- Opening Delimiter -

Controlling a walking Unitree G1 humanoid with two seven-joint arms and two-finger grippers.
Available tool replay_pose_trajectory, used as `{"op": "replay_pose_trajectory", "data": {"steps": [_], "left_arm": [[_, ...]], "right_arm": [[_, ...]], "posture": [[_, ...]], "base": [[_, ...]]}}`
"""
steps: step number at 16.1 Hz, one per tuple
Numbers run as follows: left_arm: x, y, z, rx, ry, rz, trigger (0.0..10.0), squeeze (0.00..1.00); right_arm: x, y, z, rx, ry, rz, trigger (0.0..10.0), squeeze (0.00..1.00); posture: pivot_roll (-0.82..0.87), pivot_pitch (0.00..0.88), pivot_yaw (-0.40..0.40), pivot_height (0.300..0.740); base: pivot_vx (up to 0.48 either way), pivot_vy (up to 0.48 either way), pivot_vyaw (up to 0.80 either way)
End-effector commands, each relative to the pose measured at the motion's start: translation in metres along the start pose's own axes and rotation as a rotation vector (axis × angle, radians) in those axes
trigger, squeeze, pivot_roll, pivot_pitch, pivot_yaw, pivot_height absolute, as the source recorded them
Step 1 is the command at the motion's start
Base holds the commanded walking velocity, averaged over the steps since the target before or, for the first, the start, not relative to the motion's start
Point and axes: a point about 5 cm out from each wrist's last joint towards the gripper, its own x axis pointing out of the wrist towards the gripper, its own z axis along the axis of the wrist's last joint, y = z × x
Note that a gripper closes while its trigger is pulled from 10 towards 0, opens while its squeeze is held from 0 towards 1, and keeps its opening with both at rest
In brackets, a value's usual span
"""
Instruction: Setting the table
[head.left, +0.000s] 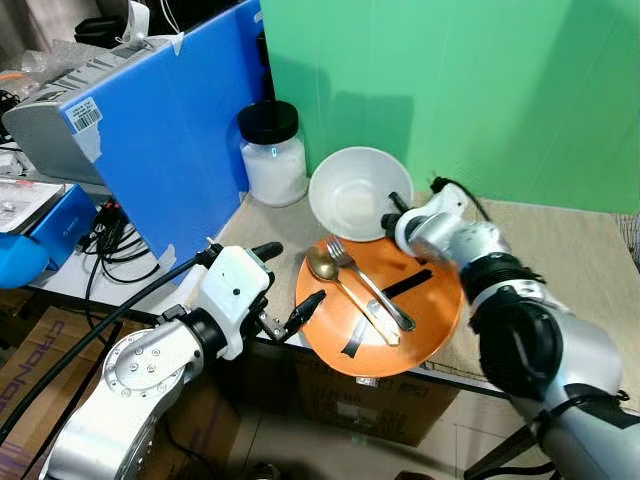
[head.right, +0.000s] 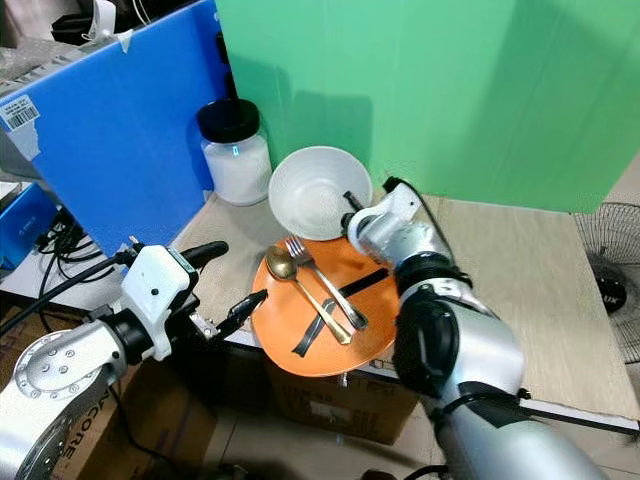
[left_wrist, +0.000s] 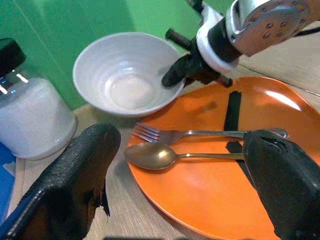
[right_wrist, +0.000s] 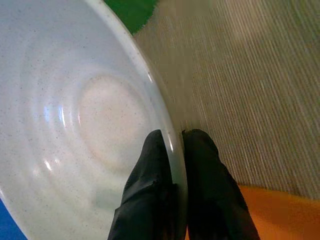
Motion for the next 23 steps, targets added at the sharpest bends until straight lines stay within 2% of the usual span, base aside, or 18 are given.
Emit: {"op": "replay_pose_trajectory", "data": {"steps": [1, 2, 3, 4, 5, 7, 8, 9, 10, 12, 13, 16, 19, 23], "left_arm": [[0.001, 0.005, 0.003, 0.014, -0.014, 0.024, 10.0, 0.00], [0.002, 0.006, 0.004, 0.010, -0.028, 0.043, 10.0, 0.00], [0.002, 0.007, 0.006, 0.003, -0.042, 0.066, 10.0, 0.00], [0.003, 0.007, 0.006, -0.002, -0.052, 0.085, 10.0, 0.00], [0.005, 0.005, 0.007, -0.020, -0.071, 0.134, 10.0, 0.00], [0.006, 0.004, 0.007, -0.044, -0.079, 0.190, 10.0, 0.00], [0.008, 0.003, 0.007, -0.062, -0.086, 0.229, 10.0, 0.00], [0.009, 0.002, 0.007, -0.066, -0.088, 0.238, 10.0, 0.00], [0.012, -0.003, 0.008, -0.070, -0.102, 0.256, 10.0, 0.00], [0.018, -0.005, 0.008, -0.096, -0.118, 0.315, 10.0, 0.00], [0.018, -0.005, 0.008, -0.104, -0.123, 0.339, 10.0, 0.00], [0.016, -0.002, 0.011, -0.105, -0.139, 0.391, 10.0, 0.00], [0.014, 0.004, 0.014, -0.078, -0.150, 0.438, 10.0, 0.00], [0.002, 0.004, 0.009, -0.115, -0.134, 0.502, 10.0, 0.00]], "right_arm": [[-0.010, 0.021, 0.021, -0.064, -0.052, 0.102, 0.0, 0.00], [-0.017, 0.023, 0.028, -0.128, -0.052, 0.156, 0.3, 0.00], [-0.028, 0.024, 0.038, -0.201, -0.098, 0.233, 10.0, 0.00], [-0.038, 0.023, 0.044, -0.248, -0.162, 0.277, 10.0, 0.00], [-0.070, 0.018, 0.052, -0.331, -0.292, 0.358, 10.0, 0.00], [-0.095, 0.008, 0.056, -0.331, -0.393, 0.380, 10.0, 0.00], [-0.109, -0.001, 0.057, -0.367, -0.462, 0.366, 10.0, 0.00], [-0.115, -0.004, 0.056, -0.390, -0.486, 0.359, 10.0, 0.00], [-0.128, -0.015, 0.049, -0.452, -0.532, 0.331, 10.0, 0.00], [-0.149, -0.031, 0.027, -0.543, -0.551, 0.296, 10.0, 0.00], [-0.156, -0.035, 0.019, -0.522, -0.545, 0.293, 10.0, 0.00], [-0.161, -0.036, 0.004, -0.558, -0.539, 0.269, 10.0, 0.00], [-0.151, -0.035, -0.012, -0.571, -0.524, 0.234, 10.0, 0.00], [-0.146, -0.033, -0.020, -0.640, -0.510, 0.208, 10.0, 0.00]], "posture": [[-0.07, 0.000, 0.098, 0.740], [-0.07, 0.000, 0.094, 0.740], [-0.07, 0.000, 0.093, 0.740], [-0.07, 0.000, 0.093, 0.740], [-0.08, 0.000, 0.094, 0.740], [-0.09, 0.006, 0.100, 0.740], [-0.09, 0.007, 0.104, 0.740], [-0.10, 0.009, 0.105, 0.740], [-0.10, 0.011, 0.106, 0.740], [-0.11, 0.013, 0.100, 0.740], [-0.11, 0.014, 0.099, 0.740], [-0.12, 0.014, 0.096, 0.740], [-0.12, 0.022, 0.074, 0.740], [-0.11, 0.022, 0.064, 0.740]], "base": [[0.000, 0.000, 0.00], [0.000, 0.000, 0.00], [0.000, 0.000, 0.00], [0.000, 0.000, 0.00], [0.000, 0.000, 0.00], [0.000, 0.000, -0.80], [0.000, 0.000, -0.80], [0.000, 0.000, -0.80], [0.000, 0.000, -0.79], [0.000, 0.000, -0.79], [0.000, 0.000, -0.79], [0.000, 0.000, -0.79], [0.000, 0.000, -0.79], [0.000, 0.000, -0.79]]}}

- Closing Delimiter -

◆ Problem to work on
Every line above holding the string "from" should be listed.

◆ Response area
Point and axes: a point about 5 cm out from each wrist's last joint towards the gripper, its own x axis pointing out of the wrist towards the gripper, its own z axis along the axis of the wrist's last joint, y = z × x
Note that a gripper closes while its trigger is pulled from 10 towards 0, opens while its squeeze is held from 0 towards 1, and keeps its opening with both at rest

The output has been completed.